§ Task statement
Could you find each line of the data below that contains the word "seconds" and copy those lines?

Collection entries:
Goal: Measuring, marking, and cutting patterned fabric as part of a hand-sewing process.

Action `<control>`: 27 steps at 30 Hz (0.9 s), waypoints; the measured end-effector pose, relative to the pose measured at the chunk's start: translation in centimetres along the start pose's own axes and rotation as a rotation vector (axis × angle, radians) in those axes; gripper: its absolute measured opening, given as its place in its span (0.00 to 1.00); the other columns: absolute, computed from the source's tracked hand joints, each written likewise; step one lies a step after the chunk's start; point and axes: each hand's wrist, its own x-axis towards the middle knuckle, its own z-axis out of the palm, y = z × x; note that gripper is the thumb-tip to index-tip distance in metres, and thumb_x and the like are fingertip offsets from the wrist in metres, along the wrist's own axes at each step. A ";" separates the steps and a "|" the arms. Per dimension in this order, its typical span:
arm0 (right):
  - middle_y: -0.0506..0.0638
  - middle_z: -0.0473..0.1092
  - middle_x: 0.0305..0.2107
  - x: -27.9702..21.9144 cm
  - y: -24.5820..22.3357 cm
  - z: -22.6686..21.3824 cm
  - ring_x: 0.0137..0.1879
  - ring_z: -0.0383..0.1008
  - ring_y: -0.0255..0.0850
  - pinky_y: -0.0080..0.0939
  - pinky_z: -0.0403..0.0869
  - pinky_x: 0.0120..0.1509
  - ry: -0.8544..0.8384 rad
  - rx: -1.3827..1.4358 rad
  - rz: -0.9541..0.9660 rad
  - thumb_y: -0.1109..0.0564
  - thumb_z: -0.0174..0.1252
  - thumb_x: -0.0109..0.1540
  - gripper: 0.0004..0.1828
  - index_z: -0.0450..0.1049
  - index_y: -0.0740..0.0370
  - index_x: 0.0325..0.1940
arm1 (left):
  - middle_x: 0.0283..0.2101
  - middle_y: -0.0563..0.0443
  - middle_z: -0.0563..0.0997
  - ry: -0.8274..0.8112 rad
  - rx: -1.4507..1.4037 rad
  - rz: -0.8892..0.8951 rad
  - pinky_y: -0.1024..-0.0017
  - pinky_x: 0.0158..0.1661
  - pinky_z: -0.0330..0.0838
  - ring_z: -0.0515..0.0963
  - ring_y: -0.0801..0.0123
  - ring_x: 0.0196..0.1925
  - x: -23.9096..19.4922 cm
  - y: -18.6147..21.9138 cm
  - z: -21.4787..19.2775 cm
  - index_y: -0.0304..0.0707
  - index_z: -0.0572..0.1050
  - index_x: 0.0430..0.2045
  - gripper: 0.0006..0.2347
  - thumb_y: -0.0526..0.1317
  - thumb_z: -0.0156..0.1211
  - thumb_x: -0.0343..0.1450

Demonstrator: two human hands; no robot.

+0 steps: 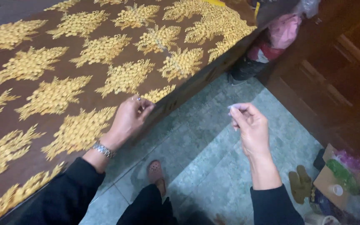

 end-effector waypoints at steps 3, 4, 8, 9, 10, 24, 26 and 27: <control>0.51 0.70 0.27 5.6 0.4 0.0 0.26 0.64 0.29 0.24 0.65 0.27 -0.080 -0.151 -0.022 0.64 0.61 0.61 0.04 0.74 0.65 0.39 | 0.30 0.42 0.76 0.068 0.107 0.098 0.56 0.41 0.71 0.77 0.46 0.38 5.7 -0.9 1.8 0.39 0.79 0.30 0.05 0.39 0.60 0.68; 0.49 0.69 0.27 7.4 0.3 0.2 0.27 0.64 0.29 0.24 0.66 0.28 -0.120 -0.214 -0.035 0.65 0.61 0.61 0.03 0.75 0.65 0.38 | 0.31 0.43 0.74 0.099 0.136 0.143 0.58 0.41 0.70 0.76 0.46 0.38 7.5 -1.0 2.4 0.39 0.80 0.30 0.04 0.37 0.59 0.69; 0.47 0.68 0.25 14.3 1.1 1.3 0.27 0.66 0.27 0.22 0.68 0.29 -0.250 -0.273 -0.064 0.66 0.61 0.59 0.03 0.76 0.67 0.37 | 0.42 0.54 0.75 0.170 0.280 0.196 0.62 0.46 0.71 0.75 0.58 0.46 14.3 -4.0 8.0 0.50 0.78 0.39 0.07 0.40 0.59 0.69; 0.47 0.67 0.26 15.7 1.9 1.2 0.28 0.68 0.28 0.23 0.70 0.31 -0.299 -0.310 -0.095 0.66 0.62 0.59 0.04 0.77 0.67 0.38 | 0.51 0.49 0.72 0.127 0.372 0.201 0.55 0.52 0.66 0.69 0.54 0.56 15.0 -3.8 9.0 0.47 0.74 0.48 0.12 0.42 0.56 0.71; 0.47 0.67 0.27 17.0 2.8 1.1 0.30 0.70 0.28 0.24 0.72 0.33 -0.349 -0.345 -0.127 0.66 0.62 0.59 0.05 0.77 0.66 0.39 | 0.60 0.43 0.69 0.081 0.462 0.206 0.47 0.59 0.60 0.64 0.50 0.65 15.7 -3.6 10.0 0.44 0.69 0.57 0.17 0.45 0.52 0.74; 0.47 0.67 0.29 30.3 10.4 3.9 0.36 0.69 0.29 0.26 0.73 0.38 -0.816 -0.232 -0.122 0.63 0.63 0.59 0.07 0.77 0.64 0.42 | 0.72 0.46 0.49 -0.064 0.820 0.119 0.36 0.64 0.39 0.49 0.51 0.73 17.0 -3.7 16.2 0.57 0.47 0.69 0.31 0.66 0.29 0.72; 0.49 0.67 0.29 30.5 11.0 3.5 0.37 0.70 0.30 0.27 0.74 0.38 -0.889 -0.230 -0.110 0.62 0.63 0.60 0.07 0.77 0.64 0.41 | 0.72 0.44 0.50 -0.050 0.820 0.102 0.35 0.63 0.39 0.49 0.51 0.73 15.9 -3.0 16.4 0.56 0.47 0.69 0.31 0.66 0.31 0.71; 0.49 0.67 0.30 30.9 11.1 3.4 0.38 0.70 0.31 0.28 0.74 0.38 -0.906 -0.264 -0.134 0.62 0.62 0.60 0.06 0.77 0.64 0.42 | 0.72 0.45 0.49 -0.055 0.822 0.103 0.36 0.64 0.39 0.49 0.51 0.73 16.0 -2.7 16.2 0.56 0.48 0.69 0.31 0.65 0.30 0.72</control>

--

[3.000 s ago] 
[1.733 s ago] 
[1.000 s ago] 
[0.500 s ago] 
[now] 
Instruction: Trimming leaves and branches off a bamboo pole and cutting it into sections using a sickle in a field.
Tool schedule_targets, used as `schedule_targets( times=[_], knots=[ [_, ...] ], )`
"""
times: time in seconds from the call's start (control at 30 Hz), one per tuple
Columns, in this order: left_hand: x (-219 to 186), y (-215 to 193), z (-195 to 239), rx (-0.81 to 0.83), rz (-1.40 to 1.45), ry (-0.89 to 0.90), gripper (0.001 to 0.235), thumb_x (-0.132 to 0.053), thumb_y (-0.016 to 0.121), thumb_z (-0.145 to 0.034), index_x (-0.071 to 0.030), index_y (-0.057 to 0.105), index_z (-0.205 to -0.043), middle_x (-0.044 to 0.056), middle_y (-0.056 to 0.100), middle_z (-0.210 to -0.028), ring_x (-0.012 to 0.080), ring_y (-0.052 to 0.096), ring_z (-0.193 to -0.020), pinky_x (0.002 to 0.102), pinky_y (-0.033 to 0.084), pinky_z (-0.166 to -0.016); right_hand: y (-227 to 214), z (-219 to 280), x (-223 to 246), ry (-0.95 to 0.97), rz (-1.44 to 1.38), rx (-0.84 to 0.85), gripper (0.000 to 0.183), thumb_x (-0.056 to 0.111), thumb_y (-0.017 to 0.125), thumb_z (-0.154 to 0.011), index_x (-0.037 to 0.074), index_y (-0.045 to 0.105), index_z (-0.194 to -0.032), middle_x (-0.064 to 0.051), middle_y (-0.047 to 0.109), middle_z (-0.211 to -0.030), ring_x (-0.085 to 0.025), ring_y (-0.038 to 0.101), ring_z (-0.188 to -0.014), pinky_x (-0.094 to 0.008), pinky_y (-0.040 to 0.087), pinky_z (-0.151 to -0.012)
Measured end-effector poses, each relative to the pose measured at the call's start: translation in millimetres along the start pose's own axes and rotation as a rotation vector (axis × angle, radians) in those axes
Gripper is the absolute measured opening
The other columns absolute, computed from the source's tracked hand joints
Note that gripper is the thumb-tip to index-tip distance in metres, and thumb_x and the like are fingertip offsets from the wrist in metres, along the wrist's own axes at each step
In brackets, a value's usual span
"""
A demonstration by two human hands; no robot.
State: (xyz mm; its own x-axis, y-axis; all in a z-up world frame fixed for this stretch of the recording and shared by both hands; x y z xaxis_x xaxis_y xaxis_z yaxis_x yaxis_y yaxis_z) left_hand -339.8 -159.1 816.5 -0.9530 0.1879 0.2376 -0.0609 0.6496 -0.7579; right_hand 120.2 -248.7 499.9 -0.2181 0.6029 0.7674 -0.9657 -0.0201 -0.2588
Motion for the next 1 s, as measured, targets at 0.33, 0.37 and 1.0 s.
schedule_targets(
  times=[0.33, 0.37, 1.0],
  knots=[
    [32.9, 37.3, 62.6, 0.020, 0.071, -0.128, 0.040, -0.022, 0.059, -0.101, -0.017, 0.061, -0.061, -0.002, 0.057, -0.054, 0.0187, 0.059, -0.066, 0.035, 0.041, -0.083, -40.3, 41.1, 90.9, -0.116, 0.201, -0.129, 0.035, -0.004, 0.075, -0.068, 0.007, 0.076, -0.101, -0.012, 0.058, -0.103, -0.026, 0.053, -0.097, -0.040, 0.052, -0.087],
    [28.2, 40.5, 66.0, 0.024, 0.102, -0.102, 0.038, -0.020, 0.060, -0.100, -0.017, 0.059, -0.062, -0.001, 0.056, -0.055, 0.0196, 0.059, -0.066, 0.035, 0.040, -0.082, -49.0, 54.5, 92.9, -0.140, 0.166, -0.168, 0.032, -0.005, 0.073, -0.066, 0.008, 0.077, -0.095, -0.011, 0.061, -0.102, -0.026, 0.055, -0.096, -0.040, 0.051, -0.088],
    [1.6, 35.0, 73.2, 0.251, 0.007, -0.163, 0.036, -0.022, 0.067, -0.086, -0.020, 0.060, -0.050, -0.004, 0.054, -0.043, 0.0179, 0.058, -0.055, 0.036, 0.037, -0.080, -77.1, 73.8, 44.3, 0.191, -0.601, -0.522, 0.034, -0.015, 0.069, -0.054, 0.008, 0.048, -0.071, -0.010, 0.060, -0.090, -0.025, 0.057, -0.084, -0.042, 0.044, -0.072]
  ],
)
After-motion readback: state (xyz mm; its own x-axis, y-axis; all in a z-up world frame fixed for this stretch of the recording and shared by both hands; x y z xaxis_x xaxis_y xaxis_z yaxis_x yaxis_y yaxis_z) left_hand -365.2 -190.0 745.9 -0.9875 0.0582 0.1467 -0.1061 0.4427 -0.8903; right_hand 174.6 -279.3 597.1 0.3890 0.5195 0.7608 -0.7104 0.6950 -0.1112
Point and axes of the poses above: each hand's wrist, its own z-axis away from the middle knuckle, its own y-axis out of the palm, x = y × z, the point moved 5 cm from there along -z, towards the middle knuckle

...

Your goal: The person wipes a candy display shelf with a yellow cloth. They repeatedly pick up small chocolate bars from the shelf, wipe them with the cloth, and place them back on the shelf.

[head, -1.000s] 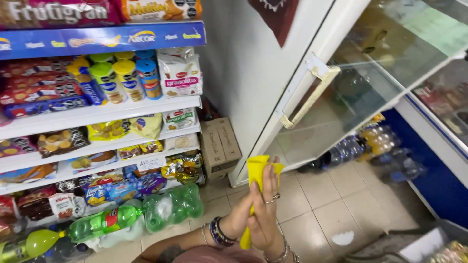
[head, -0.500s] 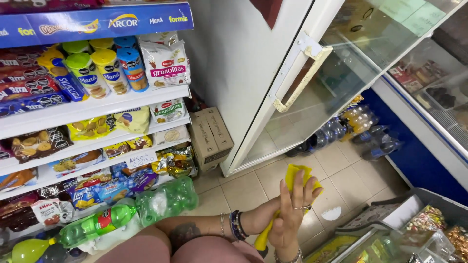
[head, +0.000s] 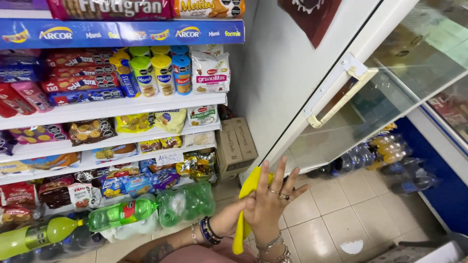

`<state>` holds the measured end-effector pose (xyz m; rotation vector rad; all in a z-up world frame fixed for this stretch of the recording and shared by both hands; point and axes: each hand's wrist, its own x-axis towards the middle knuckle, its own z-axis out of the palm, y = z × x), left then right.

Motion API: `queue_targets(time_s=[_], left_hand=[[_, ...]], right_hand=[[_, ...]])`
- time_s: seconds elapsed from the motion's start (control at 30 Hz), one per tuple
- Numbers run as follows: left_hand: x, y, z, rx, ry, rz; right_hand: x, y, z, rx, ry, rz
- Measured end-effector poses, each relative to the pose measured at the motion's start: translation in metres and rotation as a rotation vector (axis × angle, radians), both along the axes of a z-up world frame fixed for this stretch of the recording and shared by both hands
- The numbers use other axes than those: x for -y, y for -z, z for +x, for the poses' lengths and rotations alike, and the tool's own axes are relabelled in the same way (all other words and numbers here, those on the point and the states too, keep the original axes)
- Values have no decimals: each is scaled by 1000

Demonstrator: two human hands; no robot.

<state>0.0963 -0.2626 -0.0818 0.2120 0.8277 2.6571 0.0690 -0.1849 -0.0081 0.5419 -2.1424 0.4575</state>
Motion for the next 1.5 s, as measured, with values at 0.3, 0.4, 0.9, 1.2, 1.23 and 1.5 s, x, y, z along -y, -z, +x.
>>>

§ Your solution
times: time in seconds from the call's start (control at 30 Hz), one per tuple
- time_s: seconds elapsed from the motion's start (control at 30 Hz), one per tuple

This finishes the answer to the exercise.